What I do also notice, however, is that while there is considerable push back among some about the lump of labor fallacy many of them seem to have another commitment on a shorter work week.
For example this website here calls for a 21 hour work week
It claims that a shorter work week "will enable us all us all to flourish in the 21st century." What I don't get is whether criticism of the lump of labor fallacy as a fallacy necessarily implies a commitment to a shorter work week. I would assume not.
I wasn't even thinking about the issue of a shorter work week but simply the criticism of Nick Rowe, et al, regarding Stiglitz's claim that part of the current unemployment problem-maybe a very big part-is due to structural changes in the economy as the computer and Internet boom have sent jobs out of the manufacturing sector to the service sector.
For me the question of a shorter work week is not without interest though it seems to me hardly the highest priority now.
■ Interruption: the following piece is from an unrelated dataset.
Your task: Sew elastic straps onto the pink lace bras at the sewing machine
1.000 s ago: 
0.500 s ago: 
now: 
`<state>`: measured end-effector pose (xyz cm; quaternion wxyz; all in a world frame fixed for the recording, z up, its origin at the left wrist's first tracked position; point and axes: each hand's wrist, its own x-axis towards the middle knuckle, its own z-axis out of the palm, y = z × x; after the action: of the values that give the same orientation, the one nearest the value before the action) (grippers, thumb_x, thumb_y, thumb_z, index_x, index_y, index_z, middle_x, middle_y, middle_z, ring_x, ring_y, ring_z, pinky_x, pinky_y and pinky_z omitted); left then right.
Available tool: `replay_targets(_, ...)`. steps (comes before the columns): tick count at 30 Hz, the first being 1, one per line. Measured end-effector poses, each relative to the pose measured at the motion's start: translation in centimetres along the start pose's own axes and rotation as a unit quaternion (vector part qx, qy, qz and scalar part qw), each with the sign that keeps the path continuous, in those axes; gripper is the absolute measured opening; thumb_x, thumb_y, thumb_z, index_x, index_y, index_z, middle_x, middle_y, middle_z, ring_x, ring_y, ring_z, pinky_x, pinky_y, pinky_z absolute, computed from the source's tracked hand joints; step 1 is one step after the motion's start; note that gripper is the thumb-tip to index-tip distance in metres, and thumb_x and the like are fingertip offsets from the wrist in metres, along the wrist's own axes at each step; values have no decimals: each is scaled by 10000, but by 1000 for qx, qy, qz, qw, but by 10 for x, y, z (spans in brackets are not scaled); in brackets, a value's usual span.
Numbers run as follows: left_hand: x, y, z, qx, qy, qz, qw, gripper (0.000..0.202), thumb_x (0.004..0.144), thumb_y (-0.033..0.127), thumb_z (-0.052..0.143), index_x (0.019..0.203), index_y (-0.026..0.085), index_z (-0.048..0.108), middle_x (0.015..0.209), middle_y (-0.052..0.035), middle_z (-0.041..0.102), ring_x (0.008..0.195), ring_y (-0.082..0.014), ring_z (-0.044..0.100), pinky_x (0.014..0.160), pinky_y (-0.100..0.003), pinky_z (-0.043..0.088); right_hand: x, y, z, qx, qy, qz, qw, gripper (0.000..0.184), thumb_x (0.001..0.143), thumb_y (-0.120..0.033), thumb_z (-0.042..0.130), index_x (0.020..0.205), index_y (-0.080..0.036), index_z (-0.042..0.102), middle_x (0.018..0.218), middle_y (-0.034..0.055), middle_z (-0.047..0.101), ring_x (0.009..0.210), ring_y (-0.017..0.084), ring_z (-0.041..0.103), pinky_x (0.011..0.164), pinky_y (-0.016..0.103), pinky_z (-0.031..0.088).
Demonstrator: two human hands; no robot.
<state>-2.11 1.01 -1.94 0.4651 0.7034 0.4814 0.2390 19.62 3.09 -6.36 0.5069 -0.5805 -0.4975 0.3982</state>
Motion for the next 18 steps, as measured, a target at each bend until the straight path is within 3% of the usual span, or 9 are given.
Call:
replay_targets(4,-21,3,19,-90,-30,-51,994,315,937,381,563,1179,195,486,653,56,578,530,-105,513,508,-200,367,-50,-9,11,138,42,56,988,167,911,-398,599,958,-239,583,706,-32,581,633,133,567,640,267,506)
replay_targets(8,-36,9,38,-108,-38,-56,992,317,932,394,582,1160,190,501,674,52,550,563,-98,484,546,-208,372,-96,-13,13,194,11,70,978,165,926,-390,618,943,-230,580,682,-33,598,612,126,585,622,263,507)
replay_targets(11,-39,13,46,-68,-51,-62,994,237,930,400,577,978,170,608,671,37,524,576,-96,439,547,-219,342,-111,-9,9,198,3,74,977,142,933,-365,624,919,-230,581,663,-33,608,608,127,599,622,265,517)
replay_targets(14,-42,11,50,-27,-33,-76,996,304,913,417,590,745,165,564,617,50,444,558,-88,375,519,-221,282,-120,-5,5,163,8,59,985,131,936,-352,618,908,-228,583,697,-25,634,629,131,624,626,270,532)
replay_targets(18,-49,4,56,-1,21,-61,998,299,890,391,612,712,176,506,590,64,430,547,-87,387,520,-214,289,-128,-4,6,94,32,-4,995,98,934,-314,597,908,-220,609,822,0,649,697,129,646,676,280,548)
The most important problem in the US now is not those who are overworked but those who lack work at all.
As someone who knows first hand about unemployment in today's American, I've got to wonder if this is the best way to cut unemployment. Even if this were to created 1 million new jobs, in each job there would be a winner and a loser. The fellow who gets 20 hours a week who was previously unemployed this is progress.
But for the person who had a full time job it's a demotion. Even if employment went up, income would go down and many who currently had adequate income would now see their income reduced.
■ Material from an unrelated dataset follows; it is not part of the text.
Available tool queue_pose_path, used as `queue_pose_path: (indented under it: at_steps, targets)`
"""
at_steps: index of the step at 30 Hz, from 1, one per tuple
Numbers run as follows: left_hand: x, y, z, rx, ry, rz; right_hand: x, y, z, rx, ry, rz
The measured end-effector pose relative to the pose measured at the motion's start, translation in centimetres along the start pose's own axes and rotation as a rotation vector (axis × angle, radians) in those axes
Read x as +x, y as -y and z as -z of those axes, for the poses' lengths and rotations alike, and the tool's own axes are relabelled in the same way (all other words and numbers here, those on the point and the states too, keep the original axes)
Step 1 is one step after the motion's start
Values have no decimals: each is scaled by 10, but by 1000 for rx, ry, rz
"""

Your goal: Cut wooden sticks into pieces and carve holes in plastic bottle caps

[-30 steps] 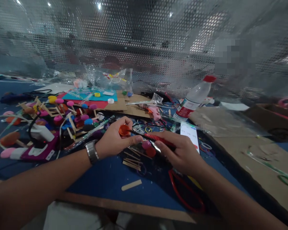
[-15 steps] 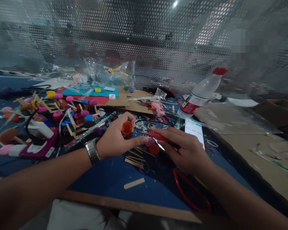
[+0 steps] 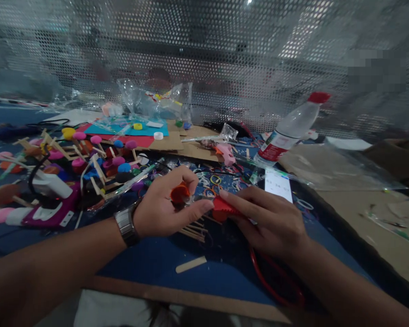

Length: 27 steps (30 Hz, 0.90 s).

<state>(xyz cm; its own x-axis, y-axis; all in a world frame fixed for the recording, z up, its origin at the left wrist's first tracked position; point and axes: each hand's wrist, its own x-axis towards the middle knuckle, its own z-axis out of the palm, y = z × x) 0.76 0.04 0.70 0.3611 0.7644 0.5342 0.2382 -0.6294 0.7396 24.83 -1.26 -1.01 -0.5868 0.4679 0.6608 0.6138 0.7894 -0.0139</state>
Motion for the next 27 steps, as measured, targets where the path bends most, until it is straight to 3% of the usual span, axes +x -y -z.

Maybe there's more to it but that on the face of it doesn't sound like the right solution. In the longer term the idea of shortening the work week somewhat so that we are more in line with Germany and France sounds like a decent project. If the work week was closer to 35 or 32 hours that would be social progress, though how to make it work economically would remain-I presume it would be solvable as they made it work in Europe.
But that is not the major concern right now. If you are currently overworked consider yourself lucky. Get no sympathy from me.
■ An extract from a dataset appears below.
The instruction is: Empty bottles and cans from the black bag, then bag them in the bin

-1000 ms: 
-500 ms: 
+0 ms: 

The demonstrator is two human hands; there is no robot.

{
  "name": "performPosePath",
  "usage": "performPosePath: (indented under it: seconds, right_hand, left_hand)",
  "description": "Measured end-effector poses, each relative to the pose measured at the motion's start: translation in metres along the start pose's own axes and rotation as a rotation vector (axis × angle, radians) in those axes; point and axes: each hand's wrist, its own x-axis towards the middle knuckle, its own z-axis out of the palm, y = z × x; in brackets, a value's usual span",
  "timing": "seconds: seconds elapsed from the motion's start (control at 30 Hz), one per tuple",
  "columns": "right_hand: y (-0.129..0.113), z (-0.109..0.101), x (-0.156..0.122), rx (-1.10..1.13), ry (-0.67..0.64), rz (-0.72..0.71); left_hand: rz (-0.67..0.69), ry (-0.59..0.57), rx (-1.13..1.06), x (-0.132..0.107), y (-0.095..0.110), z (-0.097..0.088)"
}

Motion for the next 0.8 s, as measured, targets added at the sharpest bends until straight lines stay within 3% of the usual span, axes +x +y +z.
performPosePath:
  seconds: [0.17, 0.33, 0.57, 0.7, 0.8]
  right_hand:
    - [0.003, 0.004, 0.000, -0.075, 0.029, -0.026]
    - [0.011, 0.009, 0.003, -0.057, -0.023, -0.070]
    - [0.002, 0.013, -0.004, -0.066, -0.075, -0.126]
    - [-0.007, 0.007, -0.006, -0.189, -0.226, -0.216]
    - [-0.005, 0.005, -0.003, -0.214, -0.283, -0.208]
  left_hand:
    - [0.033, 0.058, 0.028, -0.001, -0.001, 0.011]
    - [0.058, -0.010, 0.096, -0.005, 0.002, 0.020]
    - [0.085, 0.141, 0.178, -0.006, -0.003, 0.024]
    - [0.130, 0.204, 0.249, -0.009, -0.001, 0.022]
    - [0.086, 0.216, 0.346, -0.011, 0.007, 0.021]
The question of Stilgitz is legitimate. There is no question that we have seen this move from the manufacturing sector, the trouble is that there are not enough decent paying jobs in the service sector at least not yet.
Sandwichman analyzes the lump of labor fallacy and sees it as the continuation of the old Luddite Fallacy.
"The problem with monetary or fiscal cures for a structural problem is that the cure is temporary but the problem is ongoing. In the long run, we're all dead but before that our children have grown up in a different world than the one we grew up in. I suspect that Ryan Avent commits a version of the Dorning Rasbotham theodicy here. He makes a number of highly questionable but unstated assumptions that, if true, render Stiglitz's argument "unfortunate." If not true, they're simply a digression. I agree that Stiglitz's analysis and prescription are flawed. But not in the way that Avent thinks."